=== DATA SUPPLIED ===
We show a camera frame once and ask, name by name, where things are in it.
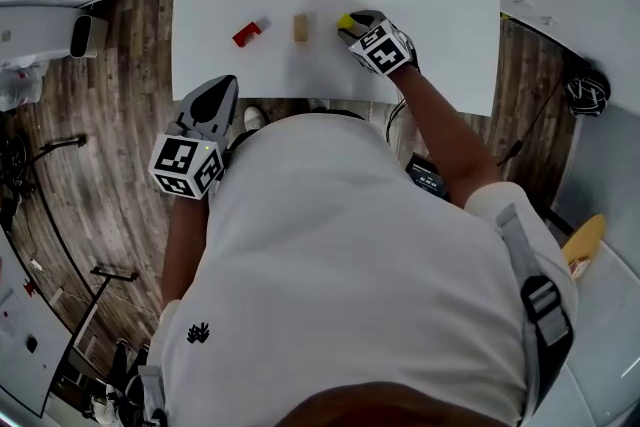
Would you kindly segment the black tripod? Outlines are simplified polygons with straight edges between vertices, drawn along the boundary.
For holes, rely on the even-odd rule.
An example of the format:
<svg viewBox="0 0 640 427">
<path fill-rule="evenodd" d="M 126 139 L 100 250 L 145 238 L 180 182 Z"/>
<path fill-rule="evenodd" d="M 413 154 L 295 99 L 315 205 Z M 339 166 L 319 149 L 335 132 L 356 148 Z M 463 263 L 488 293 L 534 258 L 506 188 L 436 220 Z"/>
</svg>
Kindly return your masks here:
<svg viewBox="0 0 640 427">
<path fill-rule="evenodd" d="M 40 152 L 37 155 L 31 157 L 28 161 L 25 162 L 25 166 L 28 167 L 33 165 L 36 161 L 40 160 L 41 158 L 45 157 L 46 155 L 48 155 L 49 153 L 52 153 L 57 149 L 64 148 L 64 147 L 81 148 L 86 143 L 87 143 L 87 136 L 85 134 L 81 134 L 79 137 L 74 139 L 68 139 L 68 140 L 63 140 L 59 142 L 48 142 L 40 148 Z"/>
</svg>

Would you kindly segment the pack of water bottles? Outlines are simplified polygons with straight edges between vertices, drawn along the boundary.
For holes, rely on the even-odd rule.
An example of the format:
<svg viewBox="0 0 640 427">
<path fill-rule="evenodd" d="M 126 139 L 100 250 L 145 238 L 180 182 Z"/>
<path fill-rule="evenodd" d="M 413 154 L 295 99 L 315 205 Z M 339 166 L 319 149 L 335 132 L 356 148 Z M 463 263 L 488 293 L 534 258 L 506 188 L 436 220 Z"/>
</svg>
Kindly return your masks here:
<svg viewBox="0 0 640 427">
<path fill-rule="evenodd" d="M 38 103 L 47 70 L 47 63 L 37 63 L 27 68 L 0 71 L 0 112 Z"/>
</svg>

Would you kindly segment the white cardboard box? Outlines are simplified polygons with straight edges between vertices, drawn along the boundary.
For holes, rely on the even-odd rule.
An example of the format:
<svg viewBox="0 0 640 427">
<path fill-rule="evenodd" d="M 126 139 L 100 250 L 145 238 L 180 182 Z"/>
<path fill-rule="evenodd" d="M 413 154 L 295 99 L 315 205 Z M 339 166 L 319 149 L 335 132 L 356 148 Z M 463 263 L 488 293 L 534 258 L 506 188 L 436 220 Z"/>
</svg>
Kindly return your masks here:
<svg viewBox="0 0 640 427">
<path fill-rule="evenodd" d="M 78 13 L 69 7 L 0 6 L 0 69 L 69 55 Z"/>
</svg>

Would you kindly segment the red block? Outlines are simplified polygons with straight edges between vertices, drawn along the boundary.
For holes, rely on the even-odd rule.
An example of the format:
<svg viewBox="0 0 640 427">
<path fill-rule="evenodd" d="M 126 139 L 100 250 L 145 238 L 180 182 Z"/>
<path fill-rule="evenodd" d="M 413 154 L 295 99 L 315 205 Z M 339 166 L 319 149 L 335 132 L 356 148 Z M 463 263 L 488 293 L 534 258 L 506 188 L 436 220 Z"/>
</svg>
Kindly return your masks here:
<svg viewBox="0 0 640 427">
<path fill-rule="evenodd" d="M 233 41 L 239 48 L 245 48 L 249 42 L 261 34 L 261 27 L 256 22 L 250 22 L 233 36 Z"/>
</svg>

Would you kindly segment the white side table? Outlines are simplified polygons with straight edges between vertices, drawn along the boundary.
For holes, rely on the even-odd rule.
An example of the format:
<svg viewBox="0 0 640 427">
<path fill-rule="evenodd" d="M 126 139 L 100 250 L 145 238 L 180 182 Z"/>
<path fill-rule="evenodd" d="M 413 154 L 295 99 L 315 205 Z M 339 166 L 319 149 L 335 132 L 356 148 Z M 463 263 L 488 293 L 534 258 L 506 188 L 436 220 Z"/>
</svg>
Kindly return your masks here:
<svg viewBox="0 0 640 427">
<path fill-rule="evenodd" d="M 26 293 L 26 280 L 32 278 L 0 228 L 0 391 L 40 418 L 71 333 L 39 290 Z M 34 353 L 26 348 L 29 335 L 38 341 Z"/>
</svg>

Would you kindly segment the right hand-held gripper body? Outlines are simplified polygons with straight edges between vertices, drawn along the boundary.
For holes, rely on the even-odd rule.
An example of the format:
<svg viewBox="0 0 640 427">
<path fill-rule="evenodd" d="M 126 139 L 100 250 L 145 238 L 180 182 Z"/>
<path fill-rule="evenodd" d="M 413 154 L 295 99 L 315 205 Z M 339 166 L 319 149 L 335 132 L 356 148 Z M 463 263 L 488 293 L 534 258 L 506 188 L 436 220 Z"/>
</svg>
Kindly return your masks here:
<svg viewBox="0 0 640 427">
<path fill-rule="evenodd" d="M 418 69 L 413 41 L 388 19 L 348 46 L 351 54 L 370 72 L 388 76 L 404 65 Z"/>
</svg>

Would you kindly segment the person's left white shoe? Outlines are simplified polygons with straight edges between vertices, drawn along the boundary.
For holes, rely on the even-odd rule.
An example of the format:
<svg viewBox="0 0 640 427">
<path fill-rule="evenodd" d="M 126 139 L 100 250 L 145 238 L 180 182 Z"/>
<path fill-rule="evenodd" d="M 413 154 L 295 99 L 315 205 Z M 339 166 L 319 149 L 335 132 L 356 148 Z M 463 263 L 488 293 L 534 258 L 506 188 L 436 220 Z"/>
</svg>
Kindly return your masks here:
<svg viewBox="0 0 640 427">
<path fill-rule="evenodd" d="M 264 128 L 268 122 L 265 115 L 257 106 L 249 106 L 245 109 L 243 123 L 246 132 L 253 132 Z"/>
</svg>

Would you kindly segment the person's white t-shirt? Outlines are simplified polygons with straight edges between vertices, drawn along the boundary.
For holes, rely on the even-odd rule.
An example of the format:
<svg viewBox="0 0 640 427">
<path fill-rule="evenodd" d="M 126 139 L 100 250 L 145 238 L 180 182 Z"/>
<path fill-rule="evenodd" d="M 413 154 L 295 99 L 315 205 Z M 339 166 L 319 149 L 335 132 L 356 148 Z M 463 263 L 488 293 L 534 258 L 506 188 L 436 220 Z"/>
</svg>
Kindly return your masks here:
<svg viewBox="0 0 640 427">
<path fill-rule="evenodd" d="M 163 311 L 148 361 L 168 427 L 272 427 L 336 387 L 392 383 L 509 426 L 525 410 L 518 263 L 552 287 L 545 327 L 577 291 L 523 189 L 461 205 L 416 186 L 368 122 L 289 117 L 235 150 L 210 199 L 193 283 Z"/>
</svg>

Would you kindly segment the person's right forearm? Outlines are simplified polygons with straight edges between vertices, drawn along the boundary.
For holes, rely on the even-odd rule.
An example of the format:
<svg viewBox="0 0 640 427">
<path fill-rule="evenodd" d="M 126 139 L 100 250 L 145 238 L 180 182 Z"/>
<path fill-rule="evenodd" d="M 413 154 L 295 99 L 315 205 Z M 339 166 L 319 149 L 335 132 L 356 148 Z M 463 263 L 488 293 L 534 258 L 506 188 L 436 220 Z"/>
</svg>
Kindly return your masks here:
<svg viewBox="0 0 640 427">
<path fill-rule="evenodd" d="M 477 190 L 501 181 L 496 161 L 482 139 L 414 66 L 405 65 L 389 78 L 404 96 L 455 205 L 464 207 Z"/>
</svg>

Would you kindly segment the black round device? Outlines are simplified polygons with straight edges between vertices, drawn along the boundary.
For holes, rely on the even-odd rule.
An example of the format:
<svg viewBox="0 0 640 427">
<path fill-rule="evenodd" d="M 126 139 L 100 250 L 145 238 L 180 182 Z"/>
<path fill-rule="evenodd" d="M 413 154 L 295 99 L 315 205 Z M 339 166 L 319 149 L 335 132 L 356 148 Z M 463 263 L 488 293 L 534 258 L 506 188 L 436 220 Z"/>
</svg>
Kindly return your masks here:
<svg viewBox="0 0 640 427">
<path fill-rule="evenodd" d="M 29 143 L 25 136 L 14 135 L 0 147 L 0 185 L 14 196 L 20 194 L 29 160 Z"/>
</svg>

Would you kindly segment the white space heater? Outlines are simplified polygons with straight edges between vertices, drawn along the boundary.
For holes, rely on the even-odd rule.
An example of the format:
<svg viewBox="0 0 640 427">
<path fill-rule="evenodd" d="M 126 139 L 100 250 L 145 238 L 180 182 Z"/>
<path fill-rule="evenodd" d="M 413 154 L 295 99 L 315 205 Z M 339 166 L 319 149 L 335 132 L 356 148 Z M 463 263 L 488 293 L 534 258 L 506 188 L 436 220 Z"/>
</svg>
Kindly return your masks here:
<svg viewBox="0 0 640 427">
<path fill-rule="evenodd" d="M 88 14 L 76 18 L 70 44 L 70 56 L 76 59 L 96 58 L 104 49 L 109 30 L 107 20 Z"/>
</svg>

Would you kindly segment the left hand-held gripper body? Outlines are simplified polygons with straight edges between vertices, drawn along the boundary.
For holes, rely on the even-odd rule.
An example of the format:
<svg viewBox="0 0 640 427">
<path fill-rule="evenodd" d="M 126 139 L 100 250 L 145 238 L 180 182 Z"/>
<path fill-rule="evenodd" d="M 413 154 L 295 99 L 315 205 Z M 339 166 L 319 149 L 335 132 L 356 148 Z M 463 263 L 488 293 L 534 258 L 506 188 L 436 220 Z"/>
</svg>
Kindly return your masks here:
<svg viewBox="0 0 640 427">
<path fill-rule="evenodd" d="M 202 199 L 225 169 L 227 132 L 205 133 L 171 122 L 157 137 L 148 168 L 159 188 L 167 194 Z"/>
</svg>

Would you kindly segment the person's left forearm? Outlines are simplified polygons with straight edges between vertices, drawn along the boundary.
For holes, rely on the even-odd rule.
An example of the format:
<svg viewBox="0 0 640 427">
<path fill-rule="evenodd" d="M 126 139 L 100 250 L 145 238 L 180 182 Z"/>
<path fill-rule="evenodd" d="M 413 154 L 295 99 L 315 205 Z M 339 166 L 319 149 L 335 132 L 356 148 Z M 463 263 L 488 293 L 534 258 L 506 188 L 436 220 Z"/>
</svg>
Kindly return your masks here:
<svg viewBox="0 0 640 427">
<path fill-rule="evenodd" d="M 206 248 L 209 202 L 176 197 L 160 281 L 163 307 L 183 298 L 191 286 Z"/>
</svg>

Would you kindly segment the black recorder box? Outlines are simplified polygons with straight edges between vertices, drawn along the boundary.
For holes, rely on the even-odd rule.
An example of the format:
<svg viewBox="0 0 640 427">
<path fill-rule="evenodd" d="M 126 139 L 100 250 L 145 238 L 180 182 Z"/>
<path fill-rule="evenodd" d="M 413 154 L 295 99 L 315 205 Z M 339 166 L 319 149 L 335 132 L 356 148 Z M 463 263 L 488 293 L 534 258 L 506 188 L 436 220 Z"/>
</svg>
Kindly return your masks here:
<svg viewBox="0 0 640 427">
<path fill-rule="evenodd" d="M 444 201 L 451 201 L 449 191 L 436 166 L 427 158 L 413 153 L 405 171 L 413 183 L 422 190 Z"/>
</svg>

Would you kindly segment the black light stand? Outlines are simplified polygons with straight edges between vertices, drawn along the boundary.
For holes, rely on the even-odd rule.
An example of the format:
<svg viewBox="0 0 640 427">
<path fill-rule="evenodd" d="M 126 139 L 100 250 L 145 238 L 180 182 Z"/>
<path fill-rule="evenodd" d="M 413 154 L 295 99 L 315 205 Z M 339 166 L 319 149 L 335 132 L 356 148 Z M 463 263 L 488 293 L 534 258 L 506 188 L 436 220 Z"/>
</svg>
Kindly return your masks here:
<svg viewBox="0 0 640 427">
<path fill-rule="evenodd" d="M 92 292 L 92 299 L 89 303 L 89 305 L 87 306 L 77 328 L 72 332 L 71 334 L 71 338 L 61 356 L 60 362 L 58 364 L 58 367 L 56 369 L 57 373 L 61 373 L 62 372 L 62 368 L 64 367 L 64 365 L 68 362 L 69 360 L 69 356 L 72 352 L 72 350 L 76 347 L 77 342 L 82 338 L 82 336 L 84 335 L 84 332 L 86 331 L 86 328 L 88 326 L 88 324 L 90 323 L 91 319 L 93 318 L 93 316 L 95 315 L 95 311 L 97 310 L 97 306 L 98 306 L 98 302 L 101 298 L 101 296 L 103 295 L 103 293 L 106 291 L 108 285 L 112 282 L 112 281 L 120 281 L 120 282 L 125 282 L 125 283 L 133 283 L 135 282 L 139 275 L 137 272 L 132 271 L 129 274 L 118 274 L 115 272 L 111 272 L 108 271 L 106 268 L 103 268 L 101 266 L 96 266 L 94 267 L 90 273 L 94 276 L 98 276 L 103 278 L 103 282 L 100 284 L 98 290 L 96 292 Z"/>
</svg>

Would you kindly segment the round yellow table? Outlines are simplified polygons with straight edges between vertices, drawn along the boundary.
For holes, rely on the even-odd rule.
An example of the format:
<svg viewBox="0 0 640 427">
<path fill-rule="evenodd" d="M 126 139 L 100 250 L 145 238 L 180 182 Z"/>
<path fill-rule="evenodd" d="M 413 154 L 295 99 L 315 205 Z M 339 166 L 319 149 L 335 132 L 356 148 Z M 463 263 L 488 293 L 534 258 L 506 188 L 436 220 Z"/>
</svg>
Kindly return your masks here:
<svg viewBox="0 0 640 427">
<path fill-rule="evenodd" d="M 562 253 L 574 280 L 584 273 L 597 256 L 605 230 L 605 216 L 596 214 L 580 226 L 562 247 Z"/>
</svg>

=== WORK INSTRUCTIONS ===
Return each line of the records above in which the word "hand" occurs.

=== RESPONSE TO THE EXERCISE ===
Would you kindly segment the right hand-held gripper body? Outlines are simplified polygons with straight edges between vertices, drawn along the boundary.
Would you kindly segment the left hand-held gripper body? Outlines are simplified polygons with straight edges between vertices, drawn along the boundary.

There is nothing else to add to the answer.